It is unlikely that final summative credentialing examinations will be abandoned in the near future as the standard by which individuals are judged to have mastered sufficient cognitive knowledge to practice medicine independently. However, it will be essential for residency programs to develop evaluation plans that continuously and effectively assess performance and readiness to take the summative examination. Although performance on a cognitive knowledge-based examination may correlate with performance on the certifying examination and may be predictive of the mastery of sufficient knowledge to function competently in independent, unsupervised practice, what has yet to be determined is, when are individuals capable of taking the test, and when should they be allowed to do so? In focusing on preparedness to “take the test,” it is important to acknowledge the unstated confidence placed in the validity of the test. We must trust that a “sampling error” will not inappropriately deem an unfit individual to be competent on the basis of a narrow surrogate that misses testing an area of knowledge that then remains critically deficient.

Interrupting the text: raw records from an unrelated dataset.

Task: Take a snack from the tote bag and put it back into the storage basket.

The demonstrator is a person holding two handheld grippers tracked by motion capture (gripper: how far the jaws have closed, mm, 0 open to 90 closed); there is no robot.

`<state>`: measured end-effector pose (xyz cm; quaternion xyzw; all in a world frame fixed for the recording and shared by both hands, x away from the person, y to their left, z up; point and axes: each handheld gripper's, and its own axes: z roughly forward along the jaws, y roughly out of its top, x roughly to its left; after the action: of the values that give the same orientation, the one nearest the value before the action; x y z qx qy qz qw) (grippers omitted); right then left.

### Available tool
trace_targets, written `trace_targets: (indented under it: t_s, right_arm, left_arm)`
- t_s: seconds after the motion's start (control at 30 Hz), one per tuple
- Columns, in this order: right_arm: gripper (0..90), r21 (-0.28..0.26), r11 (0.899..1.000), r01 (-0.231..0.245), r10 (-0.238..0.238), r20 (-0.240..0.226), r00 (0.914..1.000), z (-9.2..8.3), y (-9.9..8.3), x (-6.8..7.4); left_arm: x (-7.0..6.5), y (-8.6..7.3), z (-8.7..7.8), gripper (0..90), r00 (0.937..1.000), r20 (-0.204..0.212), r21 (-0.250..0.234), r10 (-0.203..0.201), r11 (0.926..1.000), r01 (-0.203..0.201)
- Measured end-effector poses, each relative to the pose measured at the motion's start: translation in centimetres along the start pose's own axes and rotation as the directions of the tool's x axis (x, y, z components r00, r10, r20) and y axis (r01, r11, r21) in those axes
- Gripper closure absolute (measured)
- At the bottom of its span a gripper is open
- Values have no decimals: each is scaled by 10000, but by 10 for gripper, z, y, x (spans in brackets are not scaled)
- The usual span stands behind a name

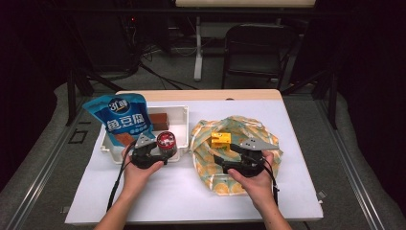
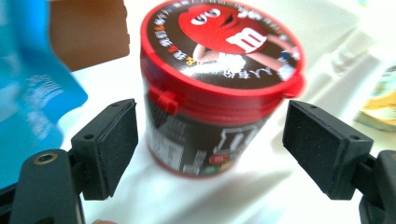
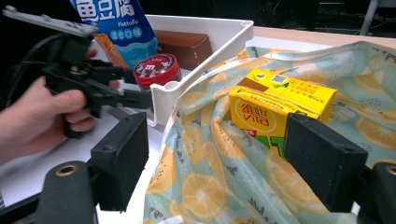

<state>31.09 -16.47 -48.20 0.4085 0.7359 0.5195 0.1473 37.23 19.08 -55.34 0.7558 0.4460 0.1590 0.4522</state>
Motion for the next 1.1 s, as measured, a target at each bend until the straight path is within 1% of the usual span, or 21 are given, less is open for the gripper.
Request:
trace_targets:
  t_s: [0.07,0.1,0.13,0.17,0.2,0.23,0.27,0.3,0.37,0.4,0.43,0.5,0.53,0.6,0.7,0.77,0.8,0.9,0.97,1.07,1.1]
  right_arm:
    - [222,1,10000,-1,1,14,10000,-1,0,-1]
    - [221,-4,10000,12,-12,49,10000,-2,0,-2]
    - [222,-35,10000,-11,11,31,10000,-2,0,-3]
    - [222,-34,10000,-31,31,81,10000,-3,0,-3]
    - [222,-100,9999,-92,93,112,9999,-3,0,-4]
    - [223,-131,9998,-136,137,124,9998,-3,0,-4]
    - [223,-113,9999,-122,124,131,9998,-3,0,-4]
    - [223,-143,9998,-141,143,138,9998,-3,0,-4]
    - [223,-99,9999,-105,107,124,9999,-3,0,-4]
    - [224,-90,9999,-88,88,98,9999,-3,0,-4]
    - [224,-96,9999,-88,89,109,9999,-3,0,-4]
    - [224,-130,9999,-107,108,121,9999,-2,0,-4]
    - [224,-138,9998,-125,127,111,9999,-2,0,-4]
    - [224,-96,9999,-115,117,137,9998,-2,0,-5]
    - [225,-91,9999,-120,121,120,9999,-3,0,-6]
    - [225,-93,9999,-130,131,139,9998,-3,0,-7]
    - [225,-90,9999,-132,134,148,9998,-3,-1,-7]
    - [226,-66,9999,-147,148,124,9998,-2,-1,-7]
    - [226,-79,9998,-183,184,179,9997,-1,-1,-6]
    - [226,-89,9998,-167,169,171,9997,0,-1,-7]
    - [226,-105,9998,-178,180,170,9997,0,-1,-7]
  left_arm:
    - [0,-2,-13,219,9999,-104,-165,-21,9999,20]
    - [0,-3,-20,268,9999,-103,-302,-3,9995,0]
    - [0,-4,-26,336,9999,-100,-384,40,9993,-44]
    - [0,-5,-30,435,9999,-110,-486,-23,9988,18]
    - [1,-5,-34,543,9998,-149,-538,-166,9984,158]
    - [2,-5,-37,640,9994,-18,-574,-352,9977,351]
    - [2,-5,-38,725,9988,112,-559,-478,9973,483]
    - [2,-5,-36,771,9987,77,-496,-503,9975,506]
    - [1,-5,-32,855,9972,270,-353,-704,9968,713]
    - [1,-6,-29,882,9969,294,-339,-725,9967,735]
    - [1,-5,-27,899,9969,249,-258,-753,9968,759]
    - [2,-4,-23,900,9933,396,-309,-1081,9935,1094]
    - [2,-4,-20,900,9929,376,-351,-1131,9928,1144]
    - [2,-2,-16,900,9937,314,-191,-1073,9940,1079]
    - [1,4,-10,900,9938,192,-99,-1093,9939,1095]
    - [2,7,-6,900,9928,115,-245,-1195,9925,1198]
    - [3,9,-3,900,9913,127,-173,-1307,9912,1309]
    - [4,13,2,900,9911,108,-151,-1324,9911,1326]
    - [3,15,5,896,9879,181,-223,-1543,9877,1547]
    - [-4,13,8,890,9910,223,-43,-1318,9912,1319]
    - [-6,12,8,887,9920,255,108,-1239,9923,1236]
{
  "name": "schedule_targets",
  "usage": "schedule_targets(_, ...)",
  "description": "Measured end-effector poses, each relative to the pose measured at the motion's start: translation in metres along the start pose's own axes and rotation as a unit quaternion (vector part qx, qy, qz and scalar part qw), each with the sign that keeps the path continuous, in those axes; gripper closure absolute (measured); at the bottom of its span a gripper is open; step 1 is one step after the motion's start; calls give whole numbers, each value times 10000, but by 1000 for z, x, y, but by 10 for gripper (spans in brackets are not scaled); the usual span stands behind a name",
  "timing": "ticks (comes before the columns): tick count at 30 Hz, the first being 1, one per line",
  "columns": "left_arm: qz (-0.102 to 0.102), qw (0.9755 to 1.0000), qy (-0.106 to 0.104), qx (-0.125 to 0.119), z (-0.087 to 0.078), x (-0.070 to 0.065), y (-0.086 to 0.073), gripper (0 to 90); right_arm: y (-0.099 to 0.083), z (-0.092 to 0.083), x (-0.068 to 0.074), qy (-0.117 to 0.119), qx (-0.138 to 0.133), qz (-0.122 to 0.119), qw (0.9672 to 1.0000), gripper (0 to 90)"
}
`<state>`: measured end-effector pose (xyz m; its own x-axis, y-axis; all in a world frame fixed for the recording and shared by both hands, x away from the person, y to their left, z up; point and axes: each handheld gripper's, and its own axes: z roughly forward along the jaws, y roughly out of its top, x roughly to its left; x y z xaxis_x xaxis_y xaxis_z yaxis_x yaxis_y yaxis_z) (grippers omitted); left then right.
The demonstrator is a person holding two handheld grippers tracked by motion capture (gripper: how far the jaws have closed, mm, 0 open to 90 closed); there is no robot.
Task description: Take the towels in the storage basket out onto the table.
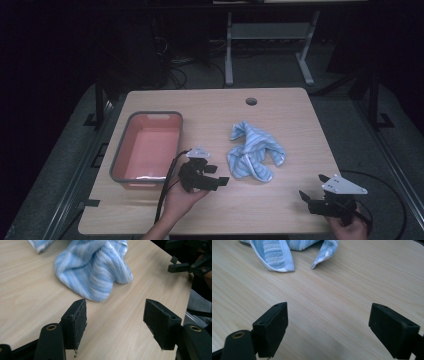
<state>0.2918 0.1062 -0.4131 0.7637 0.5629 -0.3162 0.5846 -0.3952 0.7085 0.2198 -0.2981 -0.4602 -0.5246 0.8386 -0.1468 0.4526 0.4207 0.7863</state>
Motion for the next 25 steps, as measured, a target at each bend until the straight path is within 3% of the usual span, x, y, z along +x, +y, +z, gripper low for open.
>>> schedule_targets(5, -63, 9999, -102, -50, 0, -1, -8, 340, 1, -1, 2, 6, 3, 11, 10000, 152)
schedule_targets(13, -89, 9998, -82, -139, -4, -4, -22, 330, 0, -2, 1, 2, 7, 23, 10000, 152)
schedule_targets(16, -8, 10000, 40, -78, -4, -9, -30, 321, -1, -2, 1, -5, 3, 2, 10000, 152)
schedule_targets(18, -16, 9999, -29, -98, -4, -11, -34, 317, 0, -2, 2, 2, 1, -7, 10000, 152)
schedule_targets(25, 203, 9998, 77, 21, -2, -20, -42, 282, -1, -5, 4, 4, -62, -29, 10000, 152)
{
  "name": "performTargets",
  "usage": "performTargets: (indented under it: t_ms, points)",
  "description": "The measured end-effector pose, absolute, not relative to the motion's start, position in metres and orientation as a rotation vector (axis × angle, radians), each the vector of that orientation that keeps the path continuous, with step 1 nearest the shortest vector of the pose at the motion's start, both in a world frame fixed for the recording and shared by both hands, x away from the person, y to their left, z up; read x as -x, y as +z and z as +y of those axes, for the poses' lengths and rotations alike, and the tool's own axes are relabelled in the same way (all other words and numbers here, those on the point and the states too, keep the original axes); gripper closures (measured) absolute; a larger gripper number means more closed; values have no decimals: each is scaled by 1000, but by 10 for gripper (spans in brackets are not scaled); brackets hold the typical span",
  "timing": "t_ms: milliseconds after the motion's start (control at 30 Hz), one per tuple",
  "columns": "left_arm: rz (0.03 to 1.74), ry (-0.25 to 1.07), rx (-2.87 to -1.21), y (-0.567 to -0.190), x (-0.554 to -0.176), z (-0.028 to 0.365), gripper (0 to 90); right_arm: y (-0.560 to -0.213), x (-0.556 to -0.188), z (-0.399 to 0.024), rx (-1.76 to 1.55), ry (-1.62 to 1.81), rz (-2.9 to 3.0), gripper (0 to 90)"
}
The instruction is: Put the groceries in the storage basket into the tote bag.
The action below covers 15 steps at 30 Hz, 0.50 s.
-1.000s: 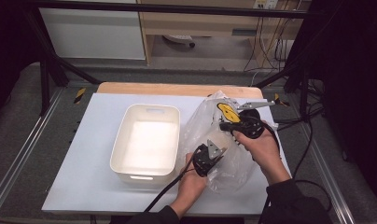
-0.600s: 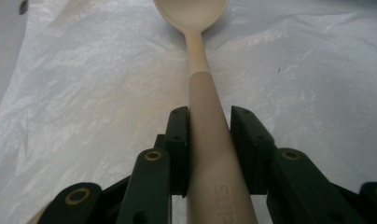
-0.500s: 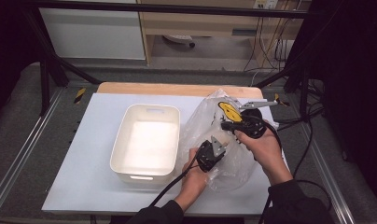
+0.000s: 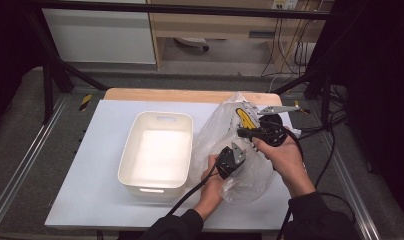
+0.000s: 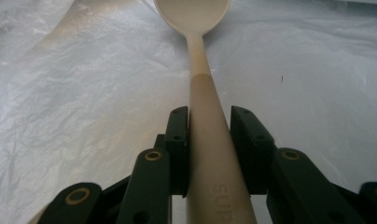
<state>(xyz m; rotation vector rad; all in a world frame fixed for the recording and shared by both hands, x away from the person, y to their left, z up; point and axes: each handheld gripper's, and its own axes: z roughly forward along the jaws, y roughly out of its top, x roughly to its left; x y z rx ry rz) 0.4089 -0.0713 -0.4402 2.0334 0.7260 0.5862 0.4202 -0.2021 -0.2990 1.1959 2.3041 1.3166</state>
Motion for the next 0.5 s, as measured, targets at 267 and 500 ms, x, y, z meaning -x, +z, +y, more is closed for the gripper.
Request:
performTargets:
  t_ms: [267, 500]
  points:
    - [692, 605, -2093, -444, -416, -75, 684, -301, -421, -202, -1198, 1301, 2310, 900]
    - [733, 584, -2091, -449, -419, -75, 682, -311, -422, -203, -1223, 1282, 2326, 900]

Competence in Technical Skills
I hear and I forget. I see and I remember. I do and I understand.
—Confucius (551-479 b.c.)
The complete education of a surgeon requires not only mastery of a body of medical knowledge but also technical proficiency in performing tasks—more specifically, surgical procedures—that are requisite to the successful practice of surgery. Additionally, in orthopaedics, there are skills related to fracture care that require manual dexterity and three-dimensional spatial orientation. The orthopaedic surgeon must master a requisite fund of knowledge in addition to demonstrating technical competency necessary to perform a “craft” involving fracture care and surgery.
Conventional surgical education has been largely time-defined, typically by the number of years in training. Each surgical specialty has rather arbitrarily determined the length of its training program, and these preordained periods have changed very little during the history of modern surgical education. The acquisition of technical skills has been predominantly through the repetition of low-density learning interactions while logging countless hours in service in the hospital. Indeed, to many learners, doing is learning. With duty-hour restrictions, however, the “luxury” of poorly focused surgical redundancy as a learning vehicle has been lost, and the surgical apprenticeship model will end. Conservative calculations suggest that “time in training” in an orthopaedic surgical residency since the implementation of duty-hour regulations has decreased by more than ninety-five work weeks, or nearly two years’ worth of eighty-hour work weeks6. Moreover, with increased public awareness of medical error, heralded by an Institute of Medicine report7, and the implied role of trainees in the propagation of error, “on-the-job” surgical training enjoys little social acceptance today. Finally, the expansion of medical knowledge and the proliferation of technical advances have increased the knowledge and skill base expected of a newly minted surgical practitioner.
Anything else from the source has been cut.